Restate word for word the lines in the listing below, starting at the line containing "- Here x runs" and ending at the line containing "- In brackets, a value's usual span", both included; leave out the rest.

====== Information given

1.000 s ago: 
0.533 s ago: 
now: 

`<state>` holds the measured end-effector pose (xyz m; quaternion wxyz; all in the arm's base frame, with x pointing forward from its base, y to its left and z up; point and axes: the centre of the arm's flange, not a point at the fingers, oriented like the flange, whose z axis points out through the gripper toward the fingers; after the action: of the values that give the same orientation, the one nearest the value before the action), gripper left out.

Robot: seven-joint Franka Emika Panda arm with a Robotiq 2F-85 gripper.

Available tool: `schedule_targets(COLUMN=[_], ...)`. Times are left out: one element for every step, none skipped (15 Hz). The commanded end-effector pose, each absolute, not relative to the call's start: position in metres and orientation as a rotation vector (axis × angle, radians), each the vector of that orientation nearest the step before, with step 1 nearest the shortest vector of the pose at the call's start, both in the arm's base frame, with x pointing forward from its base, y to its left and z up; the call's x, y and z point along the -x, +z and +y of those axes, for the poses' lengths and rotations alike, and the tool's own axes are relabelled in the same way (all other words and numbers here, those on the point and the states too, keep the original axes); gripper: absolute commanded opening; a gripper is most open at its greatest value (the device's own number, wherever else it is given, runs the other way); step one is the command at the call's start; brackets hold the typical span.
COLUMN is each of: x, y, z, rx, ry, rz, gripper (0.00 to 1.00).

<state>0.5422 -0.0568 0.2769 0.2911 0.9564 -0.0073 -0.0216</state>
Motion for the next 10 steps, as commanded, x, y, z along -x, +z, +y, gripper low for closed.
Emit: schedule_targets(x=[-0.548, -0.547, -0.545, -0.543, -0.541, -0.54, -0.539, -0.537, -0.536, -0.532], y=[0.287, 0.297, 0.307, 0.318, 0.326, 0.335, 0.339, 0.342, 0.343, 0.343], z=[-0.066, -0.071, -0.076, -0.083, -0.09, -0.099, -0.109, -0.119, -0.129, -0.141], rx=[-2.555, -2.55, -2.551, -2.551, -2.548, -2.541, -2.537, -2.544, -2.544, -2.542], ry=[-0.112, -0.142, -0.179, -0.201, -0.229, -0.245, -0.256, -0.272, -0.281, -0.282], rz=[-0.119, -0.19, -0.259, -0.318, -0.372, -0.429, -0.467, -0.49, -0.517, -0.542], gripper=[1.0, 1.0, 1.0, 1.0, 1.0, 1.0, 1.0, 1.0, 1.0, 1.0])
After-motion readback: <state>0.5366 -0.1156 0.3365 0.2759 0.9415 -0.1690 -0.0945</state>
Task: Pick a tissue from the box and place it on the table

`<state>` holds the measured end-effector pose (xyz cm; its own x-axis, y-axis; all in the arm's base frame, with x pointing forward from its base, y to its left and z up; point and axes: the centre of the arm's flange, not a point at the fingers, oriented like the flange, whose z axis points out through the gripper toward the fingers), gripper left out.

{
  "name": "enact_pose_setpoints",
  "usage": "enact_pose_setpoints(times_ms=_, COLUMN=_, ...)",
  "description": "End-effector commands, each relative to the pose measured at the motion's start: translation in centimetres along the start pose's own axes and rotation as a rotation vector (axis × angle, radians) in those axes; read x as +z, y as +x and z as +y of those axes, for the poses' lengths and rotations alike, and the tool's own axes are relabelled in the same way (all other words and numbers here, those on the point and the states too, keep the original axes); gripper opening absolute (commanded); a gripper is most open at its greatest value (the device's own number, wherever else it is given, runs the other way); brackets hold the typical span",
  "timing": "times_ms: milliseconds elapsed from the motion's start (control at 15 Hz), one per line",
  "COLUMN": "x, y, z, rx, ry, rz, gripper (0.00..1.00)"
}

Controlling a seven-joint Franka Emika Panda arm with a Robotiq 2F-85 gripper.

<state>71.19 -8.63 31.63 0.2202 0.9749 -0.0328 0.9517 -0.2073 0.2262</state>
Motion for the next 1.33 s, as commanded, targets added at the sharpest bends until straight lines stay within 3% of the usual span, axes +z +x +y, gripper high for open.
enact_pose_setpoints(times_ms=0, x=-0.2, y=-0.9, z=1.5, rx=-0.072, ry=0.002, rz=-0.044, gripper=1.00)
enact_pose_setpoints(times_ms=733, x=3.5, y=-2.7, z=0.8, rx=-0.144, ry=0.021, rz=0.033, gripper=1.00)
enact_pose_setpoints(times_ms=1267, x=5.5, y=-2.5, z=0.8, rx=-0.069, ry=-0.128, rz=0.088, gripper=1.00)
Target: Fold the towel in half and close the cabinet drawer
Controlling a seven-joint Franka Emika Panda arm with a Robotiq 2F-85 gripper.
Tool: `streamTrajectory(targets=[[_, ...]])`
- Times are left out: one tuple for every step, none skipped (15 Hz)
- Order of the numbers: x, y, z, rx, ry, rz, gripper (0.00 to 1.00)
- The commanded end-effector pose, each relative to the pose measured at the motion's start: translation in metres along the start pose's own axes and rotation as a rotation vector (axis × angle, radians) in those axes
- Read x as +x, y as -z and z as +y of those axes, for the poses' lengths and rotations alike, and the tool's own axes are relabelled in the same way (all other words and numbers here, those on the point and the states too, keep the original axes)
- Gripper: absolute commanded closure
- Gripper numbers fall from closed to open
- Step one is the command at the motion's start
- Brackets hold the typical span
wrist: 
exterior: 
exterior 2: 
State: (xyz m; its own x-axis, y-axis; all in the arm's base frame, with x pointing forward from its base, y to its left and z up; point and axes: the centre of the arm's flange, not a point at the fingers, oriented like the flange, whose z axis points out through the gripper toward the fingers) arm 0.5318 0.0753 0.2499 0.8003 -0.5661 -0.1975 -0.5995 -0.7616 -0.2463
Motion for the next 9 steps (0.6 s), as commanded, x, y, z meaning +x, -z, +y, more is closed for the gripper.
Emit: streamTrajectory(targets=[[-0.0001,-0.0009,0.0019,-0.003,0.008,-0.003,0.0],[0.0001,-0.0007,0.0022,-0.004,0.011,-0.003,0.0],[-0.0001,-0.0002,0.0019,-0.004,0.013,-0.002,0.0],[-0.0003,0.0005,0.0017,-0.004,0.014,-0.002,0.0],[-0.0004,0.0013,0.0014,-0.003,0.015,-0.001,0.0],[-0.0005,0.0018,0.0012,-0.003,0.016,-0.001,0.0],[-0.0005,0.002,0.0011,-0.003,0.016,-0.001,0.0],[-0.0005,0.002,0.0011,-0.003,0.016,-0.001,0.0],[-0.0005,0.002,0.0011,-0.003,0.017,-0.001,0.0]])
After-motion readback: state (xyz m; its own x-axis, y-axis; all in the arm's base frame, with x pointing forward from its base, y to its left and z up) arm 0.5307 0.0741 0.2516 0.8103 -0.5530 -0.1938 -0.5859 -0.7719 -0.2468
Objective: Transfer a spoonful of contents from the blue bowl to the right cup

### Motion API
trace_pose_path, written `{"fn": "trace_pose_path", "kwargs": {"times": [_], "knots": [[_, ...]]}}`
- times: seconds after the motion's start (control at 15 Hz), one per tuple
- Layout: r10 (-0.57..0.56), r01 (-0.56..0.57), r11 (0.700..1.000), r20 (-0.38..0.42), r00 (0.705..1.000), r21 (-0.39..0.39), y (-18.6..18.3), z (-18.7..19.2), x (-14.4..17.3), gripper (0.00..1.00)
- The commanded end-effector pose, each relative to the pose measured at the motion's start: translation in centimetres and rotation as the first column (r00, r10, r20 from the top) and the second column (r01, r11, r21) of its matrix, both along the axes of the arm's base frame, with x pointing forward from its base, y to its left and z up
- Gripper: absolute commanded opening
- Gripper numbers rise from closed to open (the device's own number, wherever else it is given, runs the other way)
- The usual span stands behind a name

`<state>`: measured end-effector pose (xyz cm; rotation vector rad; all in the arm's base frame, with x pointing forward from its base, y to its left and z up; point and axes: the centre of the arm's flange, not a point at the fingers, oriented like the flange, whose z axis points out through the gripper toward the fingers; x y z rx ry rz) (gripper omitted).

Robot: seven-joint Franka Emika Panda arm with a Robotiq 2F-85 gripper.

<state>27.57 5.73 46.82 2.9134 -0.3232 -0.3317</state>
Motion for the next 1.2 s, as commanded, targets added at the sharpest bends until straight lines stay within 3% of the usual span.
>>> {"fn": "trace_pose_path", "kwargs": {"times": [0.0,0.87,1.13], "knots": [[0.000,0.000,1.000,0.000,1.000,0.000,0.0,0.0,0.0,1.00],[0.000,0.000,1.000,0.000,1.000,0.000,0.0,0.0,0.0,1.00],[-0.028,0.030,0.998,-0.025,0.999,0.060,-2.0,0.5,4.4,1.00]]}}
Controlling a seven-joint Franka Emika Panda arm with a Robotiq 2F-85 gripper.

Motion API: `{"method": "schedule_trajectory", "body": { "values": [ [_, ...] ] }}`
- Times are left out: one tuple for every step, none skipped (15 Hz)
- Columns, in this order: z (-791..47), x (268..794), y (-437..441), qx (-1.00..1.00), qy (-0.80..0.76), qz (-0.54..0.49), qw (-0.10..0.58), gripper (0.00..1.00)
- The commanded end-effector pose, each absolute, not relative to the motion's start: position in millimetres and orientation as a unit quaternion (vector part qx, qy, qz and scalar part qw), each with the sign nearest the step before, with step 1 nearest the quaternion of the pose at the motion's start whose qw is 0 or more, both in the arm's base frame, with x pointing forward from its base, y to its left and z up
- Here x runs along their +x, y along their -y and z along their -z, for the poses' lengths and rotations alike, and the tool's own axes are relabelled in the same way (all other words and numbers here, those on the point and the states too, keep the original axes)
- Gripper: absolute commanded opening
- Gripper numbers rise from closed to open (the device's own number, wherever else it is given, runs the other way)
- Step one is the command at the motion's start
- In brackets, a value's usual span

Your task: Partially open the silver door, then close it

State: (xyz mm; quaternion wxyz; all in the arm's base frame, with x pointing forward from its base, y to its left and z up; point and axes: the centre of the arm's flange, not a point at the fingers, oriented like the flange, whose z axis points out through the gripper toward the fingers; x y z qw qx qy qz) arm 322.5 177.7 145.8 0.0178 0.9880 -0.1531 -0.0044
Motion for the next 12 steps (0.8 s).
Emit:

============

Reply:
- Here x runs along their +x, y along their -y and z along their -z, for the poses' lengths and rotations alike, and the tool's own axes are relabelled in the same way (all other words and numbers here, those on the point and the states too, keep the original axes)
- Gripper: absolute commanded opening
- Gripper numbers rise from closed to open (the device's own number, wherever else it is given, runs the other way)
- Step one is the command at the motion's start
- In brackets, a value's usual span

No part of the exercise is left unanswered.